By Kathleen Sullivan
Successful job seekers understand and apply marketing techniques for their job search. Although you may not see yourself as a product that can be sold at a competitive price in the marketplace, this is how a potential employer views you. In a job search, the product is YOU and you are responsible for ensuring that your product is well defined, priced appropriately, targets the right customers, and uses the best promotional methods to reach your market. Job seekers who understand that the job search is a marketing process are more focused and effective. To plan and manage your job search using marketing techniques, start by answering these four marketing questions:
Who are your potential customers? How will you market yourself to your customers? Clearly define yourself as a product: What are you selling? If you are not clear about who you are as a product, the employer will never understand what value you offer and how you can benefit his company. Be specific about what you know and can do and use this information to develop your value proposition. What industries have you worked in and how is that industry experience relevant?

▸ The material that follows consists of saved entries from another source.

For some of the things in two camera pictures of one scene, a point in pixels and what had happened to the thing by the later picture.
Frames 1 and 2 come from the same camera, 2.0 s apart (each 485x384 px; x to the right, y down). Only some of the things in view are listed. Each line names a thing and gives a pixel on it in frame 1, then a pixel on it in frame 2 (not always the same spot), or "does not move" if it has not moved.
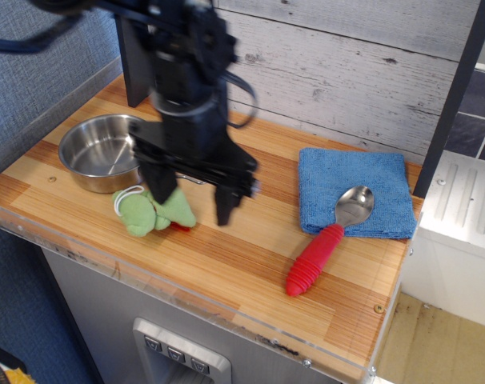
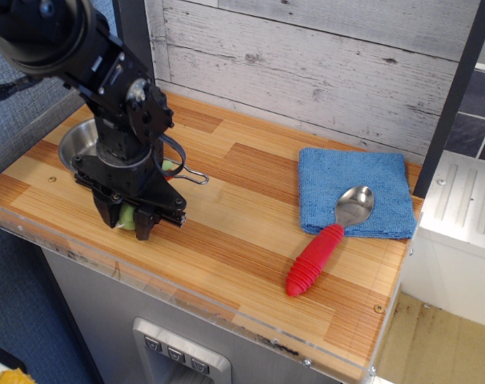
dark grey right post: [458, 86] does not move
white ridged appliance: [453, 256] does not move
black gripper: [194, 136] → [142, 185]
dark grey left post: [138, 48] does not move

What products and services do you have expertise in? What management, client, or project experience do you have and what results have you achieved? What technical skills do you offer? What education or specialized training do you bring to the position?

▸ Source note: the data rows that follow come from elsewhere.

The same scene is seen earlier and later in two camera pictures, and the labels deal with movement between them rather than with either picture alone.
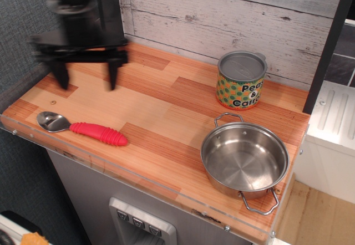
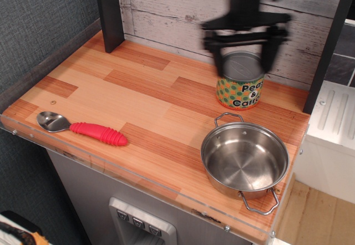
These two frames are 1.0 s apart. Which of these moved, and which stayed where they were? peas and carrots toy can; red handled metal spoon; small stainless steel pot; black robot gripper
Moved: black robot gripper
Stayed: peas and carrots toy can; small stainless steel pot; red handled metal spoon
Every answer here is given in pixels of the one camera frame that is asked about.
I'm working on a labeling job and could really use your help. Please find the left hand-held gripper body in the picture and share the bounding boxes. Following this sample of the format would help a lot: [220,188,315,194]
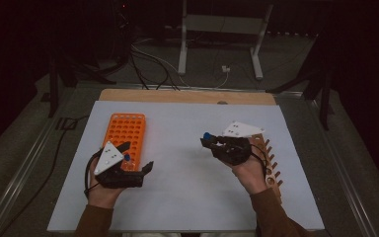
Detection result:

Set a competitive price: How much do you cost? Prices for goods and services fluctuate based on the market. There is a market price for your knowledge and skills, and you need to set your price competitively. Recruiters and hiring managers will know if you are pricing yourself too high or too low, both of which will impact their hiring decision. To set your price at a fair market value, begin by conducting research: Review annual industry or trade salary surveys Check out web sites with salary information. Speak with recruiters or executive search firms in your industry and field. Network with colleagues.
Target your market: Who are your potential customers? You have a specific product with a price point to sell. Not everyone is a potential customer. You need to hone in on a target market of the industries, companies, and positions that can best utilize your experience at the price you have established. Start by identifying and building a list of at least 25 companies that are a good match for your background and qualifications. This list will evolve over time as you vet potential companies and positions: Research companies in your industries and field and identify those that can use your knowledge and skills. Focus on companies that are growing or changing where your expertise and accomplishments will benefit them and meet their business needs. Expand your research by networking via contacts, referrals, business or professional associations, alumni services, or social media to get more detailed information about these companies and their current needs. Build a target list to begin promoting yourself.

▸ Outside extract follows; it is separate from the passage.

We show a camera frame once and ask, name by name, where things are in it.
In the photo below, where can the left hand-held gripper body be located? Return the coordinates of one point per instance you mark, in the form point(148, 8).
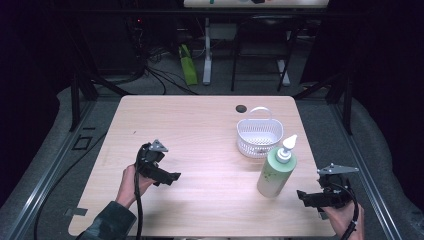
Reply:
point(150, 159)

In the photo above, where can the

Promote your product: How will you market yourself to your customers? You want to reach your target list of potential customers and sell yourself using multiple channels. First, develop your marketing materials: your 90 introduction, resume or bio, cover letters, business cards, and portfolio, all of which highlight the value you offer. Then, launch your promotional materials into the market place via business or networking meetings, alumni groups, recruiters and search firms, social media, jobs boards, and direct mail. Leverage the channels that are the most effective. Develop targeted marketing materials with your value proposition. Use multiple channels to promote yourself.
Using proven marketing techniques for your job search provides a framework for your job search. It helps you position and promote yourself in an employer’s terms. It may also help you land a job faster.